From: Jarek Poplawski <jarkao2@o2.pl>
To: Ben Greear <greearb@candelatech.com>
Cc: Stephen Hemminger <shemminger@linux-foundation.org>,
Francois Romieu <romieu@fr.zoreil.com>,
netdev@vger.kernel.org, Kyle Lucke <klucke@us.ibm.com>,
Raghavendra Koushik <raghavendra.koushik@neterion.com>,
Al Viro <viro@ftp.linux.org.uk>
Subject: [PATCH 2/2] RTNL and flush_scheduled_work deadlocks
Date: Mon, 19 Feb 2007 07:55:48 +0100 [thread overview]
Message-ID: <20070219065548.GA1686@ff.dom.local> (raw)

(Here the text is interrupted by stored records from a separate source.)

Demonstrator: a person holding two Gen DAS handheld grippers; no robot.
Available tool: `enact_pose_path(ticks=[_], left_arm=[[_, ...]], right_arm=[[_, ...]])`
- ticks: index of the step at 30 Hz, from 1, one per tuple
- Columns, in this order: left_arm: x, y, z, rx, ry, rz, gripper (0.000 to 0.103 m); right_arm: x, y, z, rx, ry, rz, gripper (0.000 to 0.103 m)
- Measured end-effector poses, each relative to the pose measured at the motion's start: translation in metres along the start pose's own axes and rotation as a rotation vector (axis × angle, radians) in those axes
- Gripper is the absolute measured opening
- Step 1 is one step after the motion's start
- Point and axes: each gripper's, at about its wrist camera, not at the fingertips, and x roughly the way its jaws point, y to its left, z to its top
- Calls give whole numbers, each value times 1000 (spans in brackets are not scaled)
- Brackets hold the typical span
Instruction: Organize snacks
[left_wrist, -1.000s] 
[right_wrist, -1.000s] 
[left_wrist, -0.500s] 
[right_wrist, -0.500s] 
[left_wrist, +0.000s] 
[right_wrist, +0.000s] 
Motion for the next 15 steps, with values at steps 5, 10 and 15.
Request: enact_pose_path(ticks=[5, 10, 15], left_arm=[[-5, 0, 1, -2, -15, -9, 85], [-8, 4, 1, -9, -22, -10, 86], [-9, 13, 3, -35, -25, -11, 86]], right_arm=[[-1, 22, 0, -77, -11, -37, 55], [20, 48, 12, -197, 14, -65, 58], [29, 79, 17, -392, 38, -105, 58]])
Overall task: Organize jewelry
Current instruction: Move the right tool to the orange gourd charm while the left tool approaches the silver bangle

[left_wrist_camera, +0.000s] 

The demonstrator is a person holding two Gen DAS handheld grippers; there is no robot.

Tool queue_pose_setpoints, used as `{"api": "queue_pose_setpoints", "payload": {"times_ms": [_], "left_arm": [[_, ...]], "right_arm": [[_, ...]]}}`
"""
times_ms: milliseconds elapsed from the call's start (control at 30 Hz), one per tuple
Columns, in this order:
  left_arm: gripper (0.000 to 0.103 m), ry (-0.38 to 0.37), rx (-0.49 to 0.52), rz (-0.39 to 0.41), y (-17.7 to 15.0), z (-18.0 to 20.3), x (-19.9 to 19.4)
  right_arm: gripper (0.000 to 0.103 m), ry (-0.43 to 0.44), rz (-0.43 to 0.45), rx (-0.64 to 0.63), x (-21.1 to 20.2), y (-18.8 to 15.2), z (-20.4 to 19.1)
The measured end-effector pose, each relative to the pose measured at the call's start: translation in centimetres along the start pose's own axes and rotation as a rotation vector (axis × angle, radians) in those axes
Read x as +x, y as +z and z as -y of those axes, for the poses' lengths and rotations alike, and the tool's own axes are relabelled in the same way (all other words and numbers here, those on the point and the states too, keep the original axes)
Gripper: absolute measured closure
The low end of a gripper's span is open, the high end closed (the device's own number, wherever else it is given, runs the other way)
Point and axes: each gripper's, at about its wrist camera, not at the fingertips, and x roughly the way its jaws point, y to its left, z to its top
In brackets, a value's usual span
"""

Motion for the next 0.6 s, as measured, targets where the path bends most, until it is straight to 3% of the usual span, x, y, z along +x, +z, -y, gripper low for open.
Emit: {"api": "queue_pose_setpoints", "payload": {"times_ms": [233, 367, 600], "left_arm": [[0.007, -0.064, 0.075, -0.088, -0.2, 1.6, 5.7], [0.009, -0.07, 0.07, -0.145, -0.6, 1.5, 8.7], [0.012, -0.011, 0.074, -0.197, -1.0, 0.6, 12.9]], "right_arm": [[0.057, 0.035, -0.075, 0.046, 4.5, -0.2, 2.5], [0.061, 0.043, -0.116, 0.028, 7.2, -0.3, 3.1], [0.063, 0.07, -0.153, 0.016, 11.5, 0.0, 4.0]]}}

In-Reply-To: <45D60022.9060701@candelatech.com>
On Fri, Feb 16, 2007 at 11:04:02AM -0800, Ben Greear wrote:
> Stephen Hemminger wrote:
> >On Thu, 15 Feb 2007 23:40:32 -0800
> >Ben Greear <greearb@candelatech.com> wrote:
>
> >>Maybe there should be something like an ASSERT_NOT_RTNL() in the
> >>flush_scheduled_work()
> >>method? If it's performance criticial, #ifdef it out if we're not
> >>debugging locks?
> >>
> >
> >You can't safely add a check like that. What if another cpu had acquired
> >RTNL and was unrelated.
>
> I guess there isn't a way to see if *this* thread is the owner of the RTNL
> currently? I think lockdep knows the owner...maybe could query it somehow,
> or just save the owner in the mutex object when debugging is enabled...
And here is my patch proposal to fix the whole problem
other way: by enabling all those flushes with RTNL.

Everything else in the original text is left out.